En el vestíbulo de un edificio encontré una breve exposición de fotos de Juan Rulfo. No la esperaba, y aunque tenía prisa me detuve un momento a mirarlas, a recordar que fue un gran fotógrafo. Al llegar a casa, muchas horas después, tenía muy viva la impresión de aquellas imágenes y busqué el libro con sus fotografías. Si Rulfo no hubiera escrito, bastarían sus fotos para seguir considerándolo, en esa situación imposible, un gran artista.
Pero en esa nueva visita a sus trabajos, con el libro abierto en la mesa del comedor, dejé de pensar en él como un artista que cultivara dos disciplinas y lo vi como un artista con dos habilidades; un artista con la misma actitud y la misma mirada, ya se aproximara con la palabra o con una cámara.
Las oraciones de Rulfo son tan claras y nítidas como sus fotografías.
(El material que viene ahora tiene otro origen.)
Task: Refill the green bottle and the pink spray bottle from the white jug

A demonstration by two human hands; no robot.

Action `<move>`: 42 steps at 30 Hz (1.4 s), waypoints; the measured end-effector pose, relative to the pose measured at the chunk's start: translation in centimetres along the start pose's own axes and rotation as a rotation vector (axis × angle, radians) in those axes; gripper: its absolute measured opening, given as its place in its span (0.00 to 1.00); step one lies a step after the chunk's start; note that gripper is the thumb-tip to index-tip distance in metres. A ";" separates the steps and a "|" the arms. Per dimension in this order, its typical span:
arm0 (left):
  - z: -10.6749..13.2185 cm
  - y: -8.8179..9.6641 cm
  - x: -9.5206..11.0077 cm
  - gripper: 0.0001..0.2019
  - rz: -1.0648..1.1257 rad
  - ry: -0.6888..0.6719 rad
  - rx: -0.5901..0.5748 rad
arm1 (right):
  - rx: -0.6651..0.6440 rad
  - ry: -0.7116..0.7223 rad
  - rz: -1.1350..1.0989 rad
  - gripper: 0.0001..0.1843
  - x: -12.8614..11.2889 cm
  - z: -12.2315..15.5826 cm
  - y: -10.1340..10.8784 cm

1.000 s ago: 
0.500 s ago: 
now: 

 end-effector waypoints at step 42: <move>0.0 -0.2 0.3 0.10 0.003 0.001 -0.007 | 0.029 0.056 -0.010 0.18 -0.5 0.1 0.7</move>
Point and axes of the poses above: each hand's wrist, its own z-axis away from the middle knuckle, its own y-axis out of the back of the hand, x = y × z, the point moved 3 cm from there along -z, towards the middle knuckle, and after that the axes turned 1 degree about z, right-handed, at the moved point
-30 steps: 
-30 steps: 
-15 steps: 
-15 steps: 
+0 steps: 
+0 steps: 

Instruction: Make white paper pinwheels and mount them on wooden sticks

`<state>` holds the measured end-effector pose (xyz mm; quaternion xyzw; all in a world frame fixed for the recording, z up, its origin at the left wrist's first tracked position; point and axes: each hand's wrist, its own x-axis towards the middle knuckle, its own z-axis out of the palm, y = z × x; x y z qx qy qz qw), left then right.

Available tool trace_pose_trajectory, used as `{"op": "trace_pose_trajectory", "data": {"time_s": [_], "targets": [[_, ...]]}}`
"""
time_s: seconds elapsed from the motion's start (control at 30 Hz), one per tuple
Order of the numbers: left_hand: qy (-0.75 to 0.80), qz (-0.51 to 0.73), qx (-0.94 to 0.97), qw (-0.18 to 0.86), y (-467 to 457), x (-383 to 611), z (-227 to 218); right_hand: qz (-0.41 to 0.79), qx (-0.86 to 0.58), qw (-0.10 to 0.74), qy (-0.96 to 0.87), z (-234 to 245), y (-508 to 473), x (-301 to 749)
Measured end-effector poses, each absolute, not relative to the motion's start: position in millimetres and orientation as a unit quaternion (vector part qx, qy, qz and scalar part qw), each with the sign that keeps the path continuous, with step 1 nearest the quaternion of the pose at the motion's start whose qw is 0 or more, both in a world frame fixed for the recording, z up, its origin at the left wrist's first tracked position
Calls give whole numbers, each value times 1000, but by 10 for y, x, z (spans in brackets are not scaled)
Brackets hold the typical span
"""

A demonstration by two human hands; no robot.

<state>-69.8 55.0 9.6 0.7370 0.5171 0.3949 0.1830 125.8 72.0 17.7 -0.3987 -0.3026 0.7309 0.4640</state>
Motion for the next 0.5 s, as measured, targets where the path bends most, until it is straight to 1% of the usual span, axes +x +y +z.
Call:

Y sus fotos se recortan con la fuerza y la precisión de sus cuentos, la contundencia de sus ambientes. Nada sobra en sus imágenes, y tampoco nada falta, en sus fotografías y en su literatura hay una lección impecable de austeridad y belleza.
Las fotos de Rulfo, en un juego intenso de blanco y negro, revelan la soledad, el olvido, el tiempo del campo mexicano, de pueblos y caseríos, de paisajes, en los que pareciera que sólo falta alguno de sus propios personajes para cobrar vida. El mundo visto a través de la lente de Rulfo tiene los atributos de su literatura y es rotundamente rulfiano.
Las palabras y las imágenes no literarias de Rulfo tienen mucho en común. Hay algo que comparten en la mirada y la economía de recursos, en la expresión lacónica y en el encuadre impecable de cada toma, de cada oración.
Pareciera que hay una sintaxis que va de sus oraciones a sus fotos, una gramática común que impera en sus fotos y sus escritos. La belleza, sustentada en esa aparente sencillez, en la claridad y precisión, es a un tiempo visual y textual. Rulfo escribía cuando fotografiaba, y cuando hacia una foto escribía una historia.